In the cycle of the school year, June is a natural time for reflection. With graduation speeches, transitions taking place, wrapping up curriculum, looking ahead to summer and change, it is important that we acknowledge the year, think back, look forward, and simply reflect. In this process of reflection I am continually struck by how 'change' is often noted - how thoughts and beliefs have changed and evolved over the course of the year, how students have grown and changed, how our initiatives have grown and changed, how the structures and staffing have changed, etc. It is important to note that change is implied in our mission with 'the willingness to adapt to a continually evolving world.' And, within our mission, there is an active implication as we encourage our community to both seek and respect this willingness.
In an effort to channel the work of Tom Whitby (@tomwhitby) by valuing both traditions and relevance in schools (Methods: Tradition vs. Relevance), I am continuing our tradition of reflection as we end this school year. At our last faculty gathering luncheon after the students have left for summer, my hope is that we can individually and collectively #slowitdown, reflect, and answer the questions below...

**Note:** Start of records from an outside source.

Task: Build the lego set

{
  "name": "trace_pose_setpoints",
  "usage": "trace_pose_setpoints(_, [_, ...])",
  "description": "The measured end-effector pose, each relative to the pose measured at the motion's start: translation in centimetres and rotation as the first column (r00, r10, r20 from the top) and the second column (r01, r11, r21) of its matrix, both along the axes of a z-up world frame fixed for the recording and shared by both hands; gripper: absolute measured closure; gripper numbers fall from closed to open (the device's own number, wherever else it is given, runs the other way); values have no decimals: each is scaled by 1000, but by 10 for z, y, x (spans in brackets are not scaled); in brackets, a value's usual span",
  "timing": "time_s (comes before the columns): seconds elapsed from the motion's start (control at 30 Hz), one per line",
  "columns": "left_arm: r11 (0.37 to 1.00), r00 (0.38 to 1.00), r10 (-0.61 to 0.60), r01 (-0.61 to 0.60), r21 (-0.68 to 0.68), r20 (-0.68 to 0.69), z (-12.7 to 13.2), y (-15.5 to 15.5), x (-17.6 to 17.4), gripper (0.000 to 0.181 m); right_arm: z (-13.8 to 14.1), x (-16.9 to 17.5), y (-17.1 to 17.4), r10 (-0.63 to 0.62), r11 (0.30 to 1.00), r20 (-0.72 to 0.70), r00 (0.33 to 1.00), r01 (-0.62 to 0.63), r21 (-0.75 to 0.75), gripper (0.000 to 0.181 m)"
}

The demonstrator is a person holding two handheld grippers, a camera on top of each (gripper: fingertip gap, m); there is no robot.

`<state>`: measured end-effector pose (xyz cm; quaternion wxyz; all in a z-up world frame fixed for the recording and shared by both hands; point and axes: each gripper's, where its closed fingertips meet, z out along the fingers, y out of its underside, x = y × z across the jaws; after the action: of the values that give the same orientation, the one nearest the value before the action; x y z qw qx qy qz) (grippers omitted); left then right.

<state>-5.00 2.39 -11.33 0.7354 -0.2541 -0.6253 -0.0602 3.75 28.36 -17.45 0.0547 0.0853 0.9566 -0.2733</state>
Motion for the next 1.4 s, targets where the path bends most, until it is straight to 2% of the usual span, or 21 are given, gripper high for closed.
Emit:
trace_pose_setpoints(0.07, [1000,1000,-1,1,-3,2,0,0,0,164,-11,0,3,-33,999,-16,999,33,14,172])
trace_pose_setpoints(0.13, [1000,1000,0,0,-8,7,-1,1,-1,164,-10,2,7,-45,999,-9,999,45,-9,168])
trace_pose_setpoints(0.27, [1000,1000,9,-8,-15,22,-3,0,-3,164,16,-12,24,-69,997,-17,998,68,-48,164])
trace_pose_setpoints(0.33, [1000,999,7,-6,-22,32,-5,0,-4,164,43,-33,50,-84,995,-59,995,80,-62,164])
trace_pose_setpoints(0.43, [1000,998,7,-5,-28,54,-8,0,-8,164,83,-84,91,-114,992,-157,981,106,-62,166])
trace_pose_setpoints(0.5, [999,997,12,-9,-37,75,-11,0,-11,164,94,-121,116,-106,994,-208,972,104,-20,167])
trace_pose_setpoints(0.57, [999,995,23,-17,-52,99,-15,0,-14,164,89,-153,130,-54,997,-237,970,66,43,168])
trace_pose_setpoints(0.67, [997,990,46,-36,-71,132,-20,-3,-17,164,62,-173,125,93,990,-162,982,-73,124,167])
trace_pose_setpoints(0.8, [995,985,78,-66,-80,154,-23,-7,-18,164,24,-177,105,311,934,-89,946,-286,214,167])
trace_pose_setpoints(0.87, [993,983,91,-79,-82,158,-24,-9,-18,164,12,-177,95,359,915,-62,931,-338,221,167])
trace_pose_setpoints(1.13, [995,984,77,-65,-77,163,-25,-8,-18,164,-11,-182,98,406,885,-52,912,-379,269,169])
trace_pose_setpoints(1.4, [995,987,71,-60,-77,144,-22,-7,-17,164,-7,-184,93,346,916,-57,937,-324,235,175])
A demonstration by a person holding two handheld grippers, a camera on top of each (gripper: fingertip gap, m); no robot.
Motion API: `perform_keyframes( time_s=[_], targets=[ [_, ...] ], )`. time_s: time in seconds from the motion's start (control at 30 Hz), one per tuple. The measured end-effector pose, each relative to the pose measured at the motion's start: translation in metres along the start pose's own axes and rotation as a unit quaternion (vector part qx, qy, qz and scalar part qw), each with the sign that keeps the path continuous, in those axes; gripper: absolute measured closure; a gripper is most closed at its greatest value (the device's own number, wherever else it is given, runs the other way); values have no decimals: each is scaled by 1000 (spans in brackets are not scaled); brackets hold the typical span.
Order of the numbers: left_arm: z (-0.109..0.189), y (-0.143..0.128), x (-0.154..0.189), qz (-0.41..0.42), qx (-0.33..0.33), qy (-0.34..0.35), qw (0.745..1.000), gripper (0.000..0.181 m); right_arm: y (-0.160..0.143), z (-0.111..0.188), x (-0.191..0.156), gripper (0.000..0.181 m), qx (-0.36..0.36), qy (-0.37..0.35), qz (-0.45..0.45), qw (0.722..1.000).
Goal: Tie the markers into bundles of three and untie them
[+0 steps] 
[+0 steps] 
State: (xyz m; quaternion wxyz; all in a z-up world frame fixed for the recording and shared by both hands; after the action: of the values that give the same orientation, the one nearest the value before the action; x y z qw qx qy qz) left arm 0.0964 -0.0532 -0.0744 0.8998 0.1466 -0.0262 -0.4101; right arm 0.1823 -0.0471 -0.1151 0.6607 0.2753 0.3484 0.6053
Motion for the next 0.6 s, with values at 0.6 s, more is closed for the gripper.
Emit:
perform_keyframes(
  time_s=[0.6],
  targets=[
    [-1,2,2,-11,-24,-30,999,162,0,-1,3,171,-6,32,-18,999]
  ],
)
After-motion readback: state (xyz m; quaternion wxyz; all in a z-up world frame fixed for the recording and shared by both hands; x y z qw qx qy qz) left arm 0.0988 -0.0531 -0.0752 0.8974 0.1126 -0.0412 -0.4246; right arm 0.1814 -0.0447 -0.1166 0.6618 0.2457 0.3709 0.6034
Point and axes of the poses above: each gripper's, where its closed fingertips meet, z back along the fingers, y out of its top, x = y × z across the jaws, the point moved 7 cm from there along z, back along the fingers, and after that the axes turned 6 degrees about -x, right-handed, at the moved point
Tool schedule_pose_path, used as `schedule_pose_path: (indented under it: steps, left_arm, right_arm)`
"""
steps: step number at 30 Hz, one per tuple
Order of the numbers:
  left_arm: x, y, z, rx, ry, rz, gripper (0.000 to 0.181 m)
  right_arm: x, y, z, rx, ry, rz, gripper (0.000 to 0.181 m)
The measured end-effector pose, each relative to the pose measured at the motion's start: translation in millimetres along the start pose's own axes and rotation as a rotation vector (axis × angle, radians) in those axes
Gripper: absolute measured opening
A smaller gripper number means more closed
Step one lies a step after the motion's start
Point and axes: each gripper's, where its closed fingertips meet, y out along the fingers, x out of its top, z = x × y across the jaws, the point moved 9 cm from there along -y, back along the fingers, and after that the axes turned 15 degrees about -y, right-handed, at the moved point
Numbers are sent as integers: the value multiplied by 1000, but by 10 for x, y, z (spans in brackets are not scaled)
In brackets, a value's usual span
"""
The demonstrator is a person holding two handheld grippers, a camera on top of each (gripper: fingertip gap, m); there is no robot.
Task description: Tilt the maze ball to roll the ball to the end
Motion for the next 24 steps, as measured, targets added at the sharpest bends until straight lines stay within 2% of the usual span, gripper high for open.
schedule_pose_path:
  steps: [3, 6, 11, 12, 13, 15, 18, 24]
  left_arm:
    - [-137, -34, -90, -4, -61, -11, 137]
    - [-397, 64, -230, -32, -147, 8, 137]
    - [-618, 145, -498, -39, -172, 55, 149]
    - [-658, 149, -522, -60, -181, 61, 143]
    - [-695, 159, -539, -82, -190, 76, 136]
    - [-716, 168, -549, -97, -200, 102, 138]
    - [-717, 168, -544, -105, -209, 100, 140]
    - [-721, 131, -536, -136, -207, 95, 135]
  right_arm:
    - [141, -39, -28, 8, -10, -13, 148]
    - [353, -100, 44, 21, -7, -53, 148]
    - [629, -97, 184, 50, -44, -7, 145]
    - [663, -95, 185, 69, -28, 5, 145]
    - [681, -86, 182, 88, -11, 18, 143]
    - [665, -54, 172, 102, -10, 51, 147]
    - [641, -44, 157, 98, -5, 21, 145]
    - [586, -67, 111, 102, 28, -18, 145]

- What was meaningful this year? What made teaching worthwhile? What mattered?
- Describe a positive interaction or experience you had with a student during this academic year.
- Describe or explain an accomplishment you attained or something you are proud of taking place during this academic year.
- Describe a particular student or situation during the school year who or that you feel you could have handled in a way that would have resulted in a more positive learning experience.
- How have you 'lived' our mission statement in your work and growth this year?
- What is an area that you would like to grow professionally?
- What have you learned this year from a student?
- What messages do you want to leave for our students? What do you want them to remember? (A humbling but important and centering question)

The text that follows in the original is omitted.